Work instruction
In the material below, some lines carry "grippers". Copy each such line.

Information shown
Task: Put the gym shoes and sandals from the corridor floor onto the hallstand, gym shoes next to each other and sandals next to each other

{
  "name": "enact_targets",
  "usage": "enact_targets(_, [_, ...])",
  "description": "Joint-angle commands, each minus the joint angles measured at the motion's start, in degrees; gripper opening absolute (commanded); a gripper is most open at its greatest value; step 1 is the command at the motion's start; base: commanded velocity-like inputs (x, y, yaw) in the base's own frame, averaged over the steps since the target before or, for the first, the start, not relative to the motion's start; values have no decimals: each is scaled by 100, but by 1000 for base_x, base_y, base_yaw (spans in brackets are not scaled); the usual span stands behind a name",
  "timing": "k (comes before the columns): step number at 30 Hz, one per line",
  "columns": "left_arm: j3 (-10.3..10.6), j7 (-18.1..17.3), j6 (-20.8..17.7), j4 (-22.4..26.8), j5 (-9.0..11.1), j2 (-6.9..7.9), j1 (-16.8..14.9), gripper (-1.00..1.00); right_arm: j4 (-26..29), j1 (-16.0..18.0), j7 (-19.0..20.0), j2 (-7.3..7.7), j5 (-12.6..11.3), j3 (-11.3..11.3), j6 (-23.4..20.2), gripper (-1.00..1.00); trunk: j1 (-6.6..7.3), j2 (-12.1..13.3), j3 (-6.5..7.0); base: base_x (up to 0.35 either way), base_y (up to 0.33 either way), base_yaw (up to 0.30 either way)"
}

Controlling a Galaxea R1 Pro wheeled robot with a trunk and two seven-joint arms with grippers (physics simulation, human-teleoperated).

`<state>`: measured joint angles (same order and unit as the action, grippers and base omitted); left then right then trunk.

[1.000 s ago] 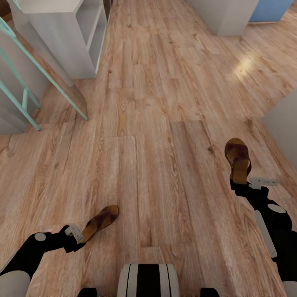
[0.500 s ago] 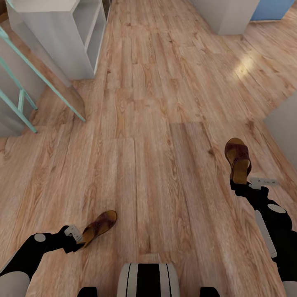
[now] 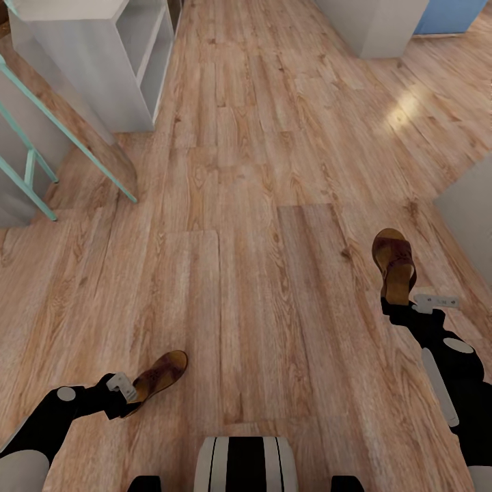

Exercise solution
Controlling a Galaxea R1 Pro wheeled robot with a trunk and two seven-joint arms with grippers (physics simulation, human-teleoperated).
`<state>`: measured joint angles (same order and unit as the action, grippers and base omitted); left then right then trunk.

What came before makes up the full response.